20. bölüm

10.1K 963 452
                                    

[Jungkook]

Heyecanlıydım.

Sevgilimin ailesiyle tanışacaktım. Onları kendime sevdirmeliydim, çünkü onların nefretini kazanmak istemiyordum.

Kaplan soyundanlardı, beni istememelerinden çok istemeleri garipti. Bu yüzden Taehyung ailesinin beni sevdiğini söylediğinde çok şaşırmıştım.

Üstün türler çocuklarını zayıf türler ile evlendirmekten nefret ederler. Çünkü doğacak çocuğun zayıf türün genini taşıması ihtimali onları hep korkutuyordu.

Belli ki ne Taehyung ne de ailesi bunu sorun ediyordu.

Dün Taehyung'a evime gelmesini söylemiştim ancak ne zaman geleceği meçhuldu. Umarım geç gelmezdi.

Kahvaltımı ettikten bir kaç saat kadar sonra kapı zilim çaldı. Sevgilim olmalıydı!

Hızla gidip kapıyı açtım. Taehyung kocaman sırıtmasıyla bana bakıyordu. İki elinde de poşetler vardı.

Kuyruğunu belime sararak beni kendine doğru çekip yanağımı, burnumu, dudaklarımı sırasıyla öpmeye başlamıştı.

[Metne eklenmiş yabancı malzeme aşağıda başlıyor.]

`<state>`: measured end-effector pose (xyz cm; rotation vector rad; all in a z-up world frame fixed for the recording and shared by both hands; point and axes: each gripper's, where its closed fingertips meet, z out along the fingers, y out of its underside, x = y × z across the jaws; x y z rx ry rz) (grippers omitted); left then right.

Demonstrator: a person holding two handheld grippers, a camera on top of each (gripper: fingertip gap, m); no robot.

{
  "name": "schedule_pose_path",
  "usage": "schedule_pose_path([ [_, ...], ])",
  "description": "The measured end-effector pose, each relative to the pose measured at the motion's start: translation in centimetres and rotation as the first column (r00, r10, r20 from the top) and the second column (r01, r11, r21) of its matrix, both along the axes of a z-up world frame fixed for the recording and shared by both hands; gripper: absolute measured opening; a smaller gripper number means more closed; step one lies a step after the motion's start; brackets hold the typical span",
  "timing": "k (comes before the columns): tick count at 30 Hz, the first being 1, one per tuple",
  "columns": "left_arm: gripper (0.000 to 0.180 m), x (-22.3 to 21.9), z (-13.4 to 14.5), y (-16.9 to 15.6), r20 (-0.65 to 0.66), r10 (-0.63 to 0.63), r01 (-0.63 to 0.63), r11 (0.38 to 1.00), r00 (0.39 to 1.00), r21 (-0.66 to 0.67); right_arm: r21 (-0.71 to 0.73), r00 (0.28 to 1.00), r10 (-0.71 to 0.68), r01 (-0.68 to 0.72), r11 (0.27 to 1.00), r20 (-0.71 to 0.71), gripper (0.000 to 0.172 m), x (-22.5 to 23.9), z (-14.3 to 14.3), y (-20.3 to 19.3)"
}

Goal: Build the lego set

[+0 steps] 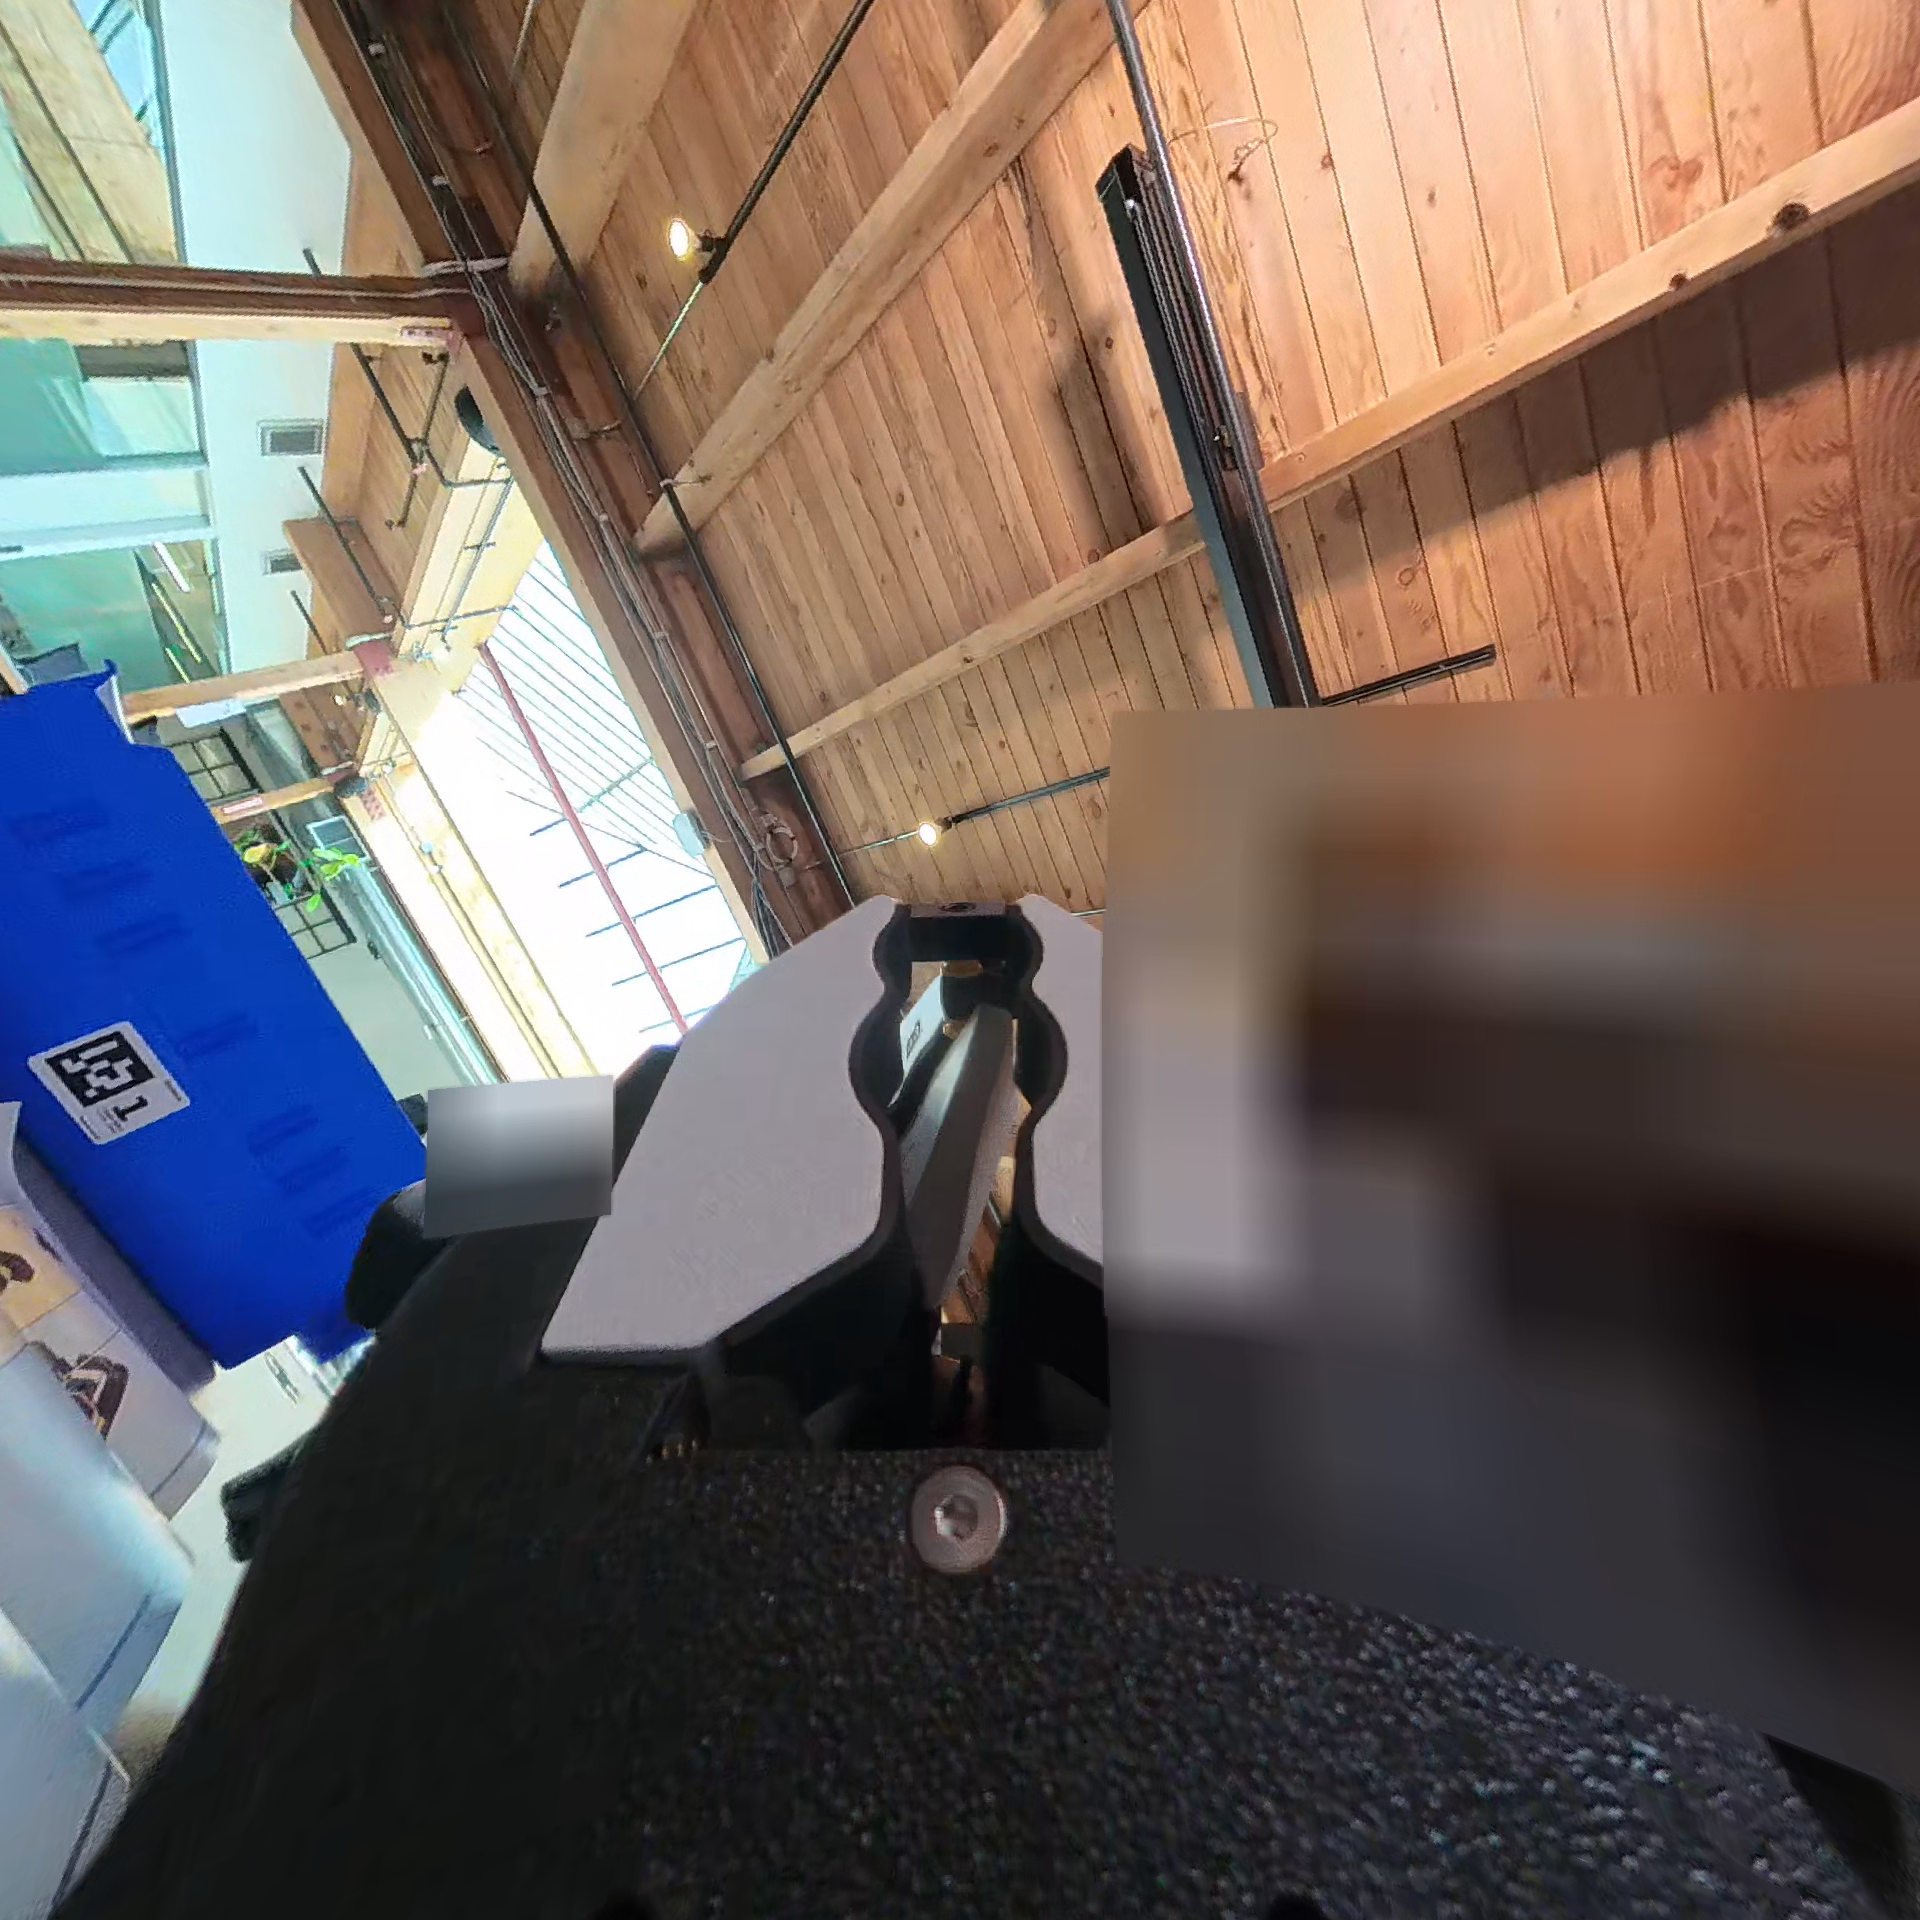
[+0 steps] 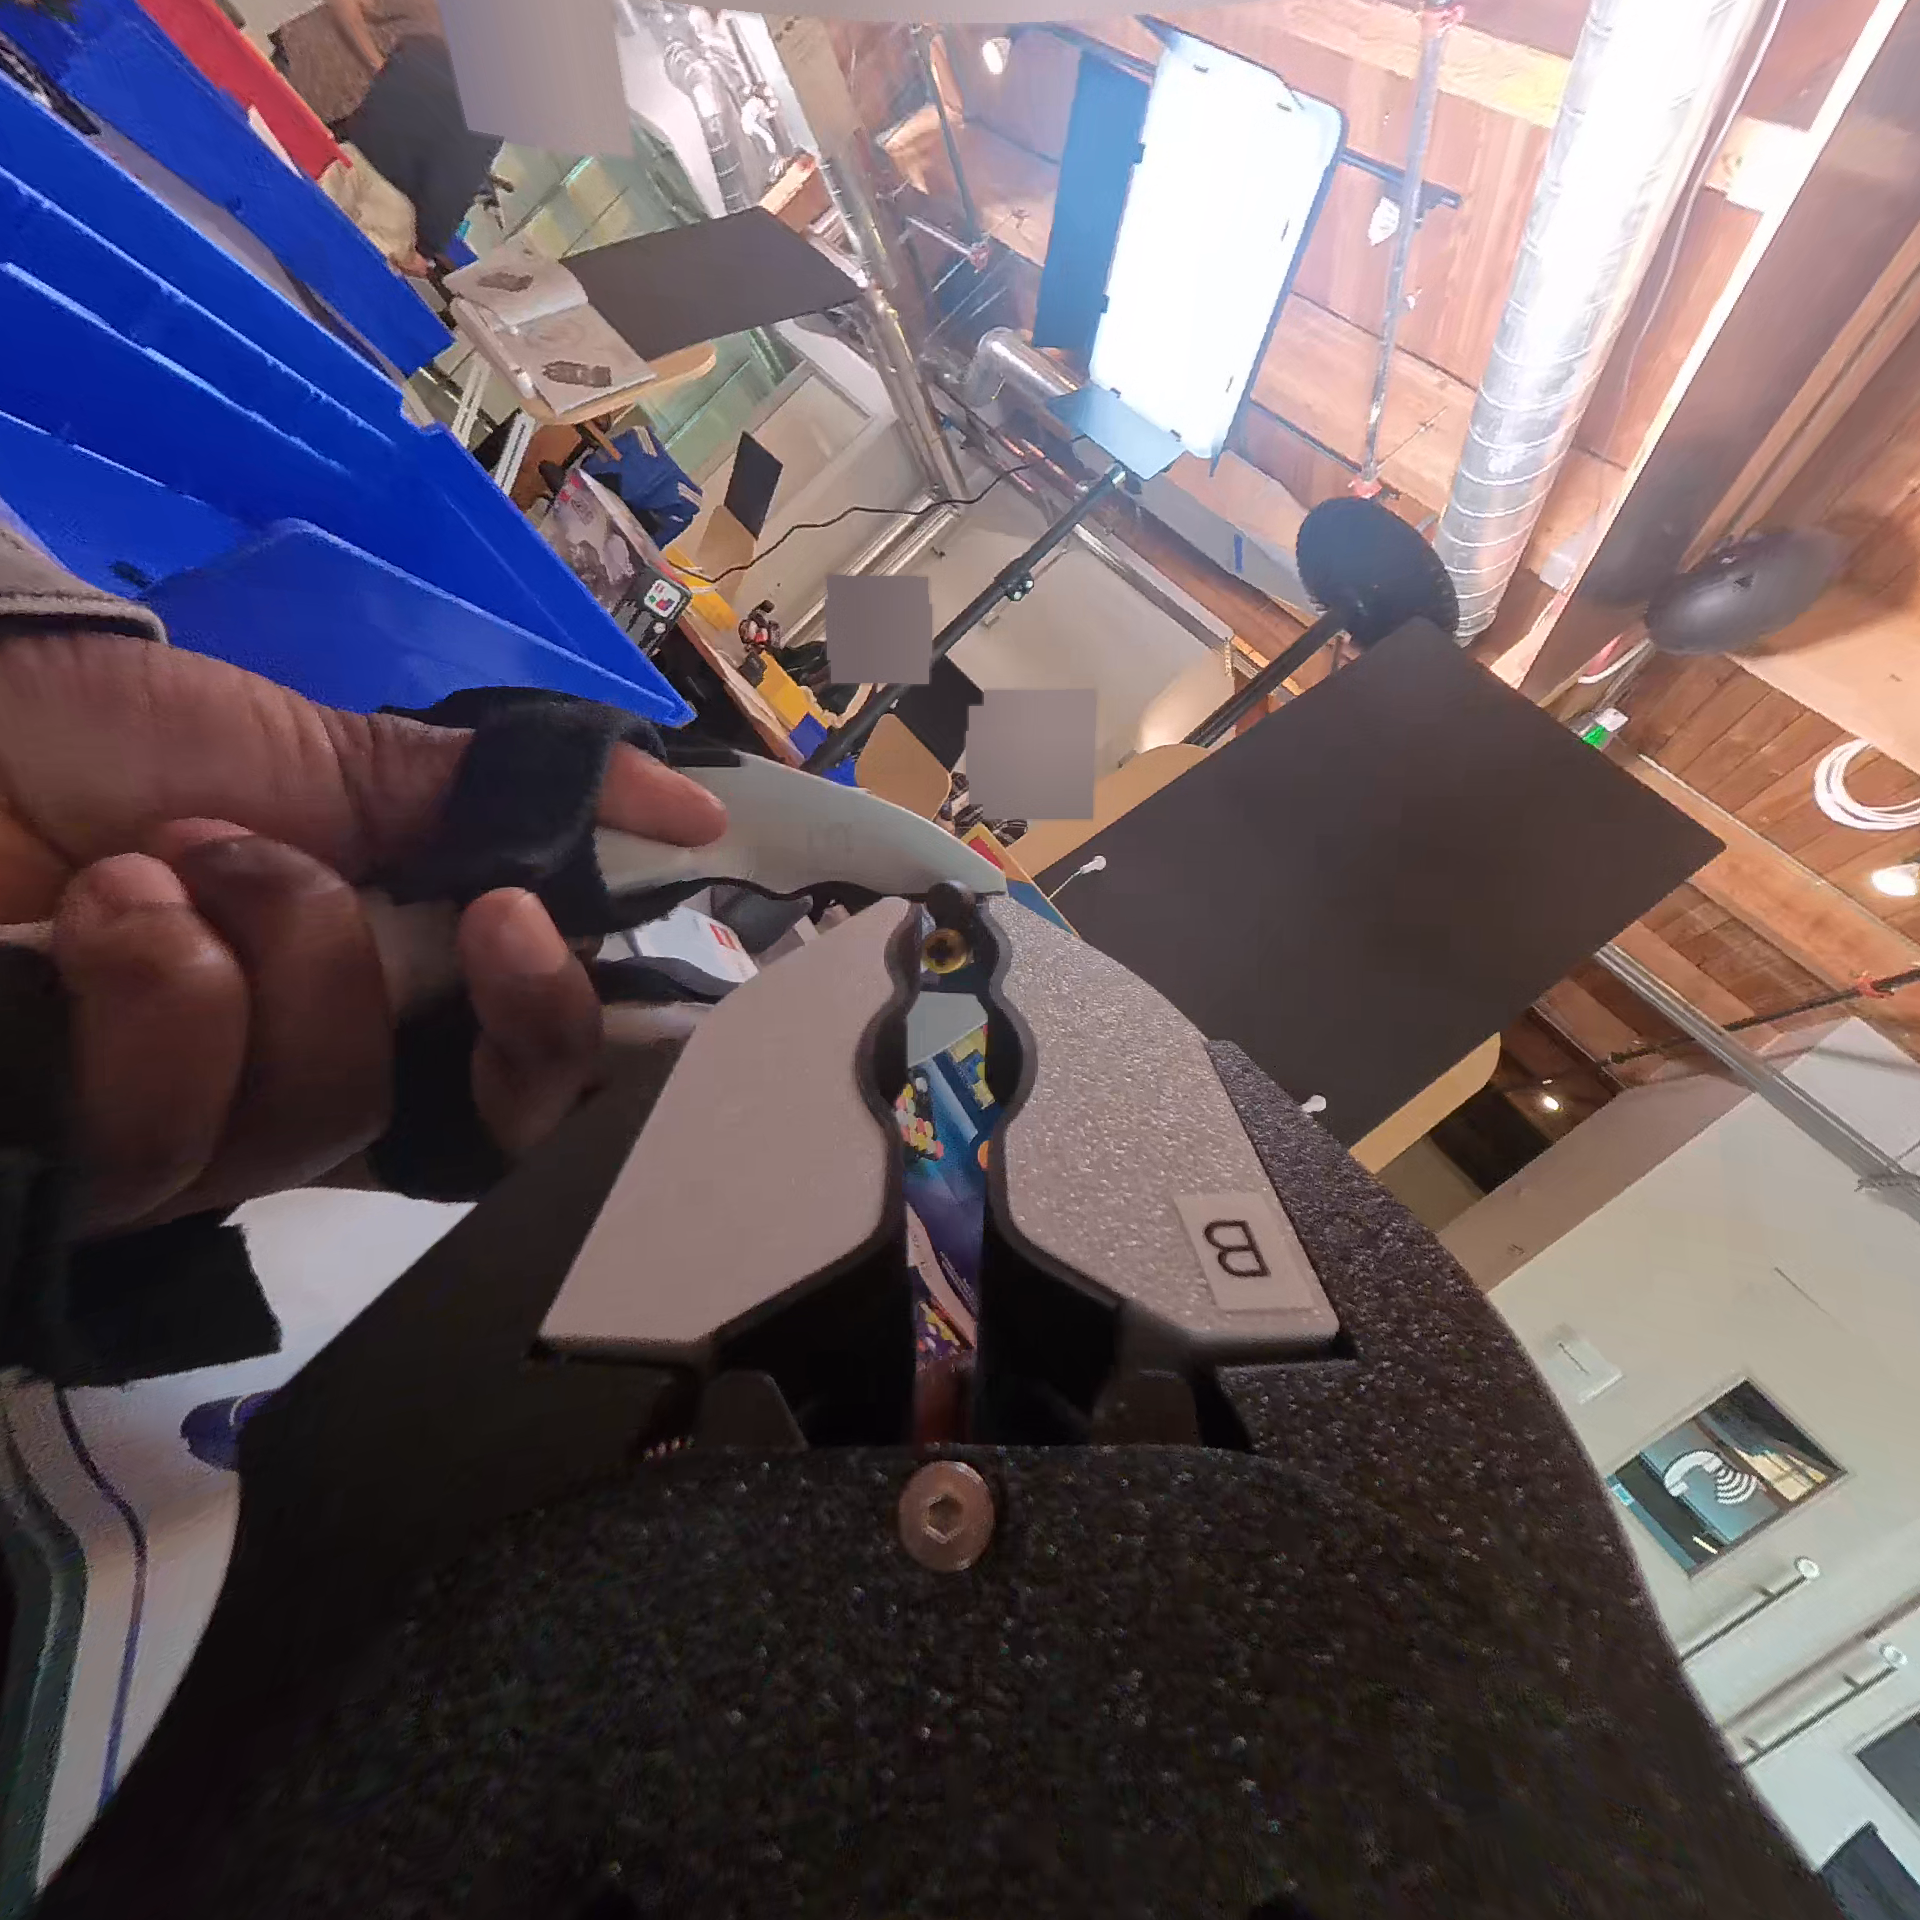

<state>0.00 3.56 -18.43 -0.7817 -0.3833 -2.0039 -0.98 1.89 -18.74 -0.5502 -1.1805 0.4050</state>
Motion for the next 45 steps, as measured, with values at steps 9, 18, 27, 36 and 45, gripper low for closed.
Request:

"Özlemişim." dün görüşememiştik, çünkü Taehyung bende kaldığı günün sabahsı gitmesi gerekmişti ve onun ardından arkadaşlarım gelmişti. Bütün günümü Jimin ve Seokjin'e ayırdığım için dün sadece mesajlaşmıştık.

"Ben de seni çok özledim." diyip ellerimi boynuna dolamış ve ince dudaklarımı dolgun dudaklarla sertçe birleştirmiştim. Onun öpmesi yeterli gelmemişti.

Onu öpmemle de belimdeki kuyruğunu daha da sıkılaştırmış muhtaç bir biçimde öpücüğüme karşılık vermeye başlamıştı.

Tam dudaklarımdan ayrılıp boynuma gömüldüğü sırada saçlarından sertçe asılmıştım. Hayır bugün sevişemezdik.

"Sevgilim durmalıyız." beni duyduğundan emin değildim, çünkü boynumu emmekle meşguldü. "Ahh hayır dur."

Saçlarından tutup geri çekmemle boğukca inlemiş zevkten kısılmış gözleriyle boynumu izlemeye başlamıştı aç bir kaplan gibi. Boynumdaki ıslaklığı hissediyordum.

Boynuma o kadar sert asılmış olmalıydı ki hafif sızlamaya başlamıştı.

"Jungkook seni gördüğüm her an kendimi kızgınlıktaymış gibi hisediyorum." yakınlığımızdan dolayı hissettiğim sertliği bunu tasdikleri nitelikdeydi. "Hadi odana gidip aşk yapalım." cilveyle söyledikleri karşısında sadece gülümsemiştim.

"Olmaz aşkım. Unuttun mu bugün ailenle tanışacağım." kapıda kaldığımızı farkettiğimde ise onu içeri doğru çekiştirip kapıyı kapamıştım. Kuyruğu ise hâlâ kemer gibi belimdeydi.

"Seviştikten sonra da gidebiliriz." diyip bana sırnaşmaya çalışmasıyla kafamı iki yana sallamıştım olumsuz anlamında. Bu adam biz seviştikten sonra benim haraket edebileceğimi düşünmesi komikti.

"Ah pardon sen gidemezsin. Biz seviştikten sonra yataktan kalkacağını pek sanmıyorum."

"Sus."

"Tavşanım ne derse o."

Salona geçtikten sonra elindeki poşetleri kanepeye koyup kendi de bacaklarını açarak oturmuştu. Ben de onun yanına oturmuştum hemen. Anında elleri belime dolanmıştı.

Hafif eğilerek poşetleri açıp baktığımda birinde abur cubur diğerinde ise kiyafet vardı. "Bu kiyafet kim için?"

"Ben giyeceğim. Senin yanından direkt ailemin yanına gideceğiz. Bir daha kendi evime gitmeye üşendim, bu yüzden burada giyineceğim."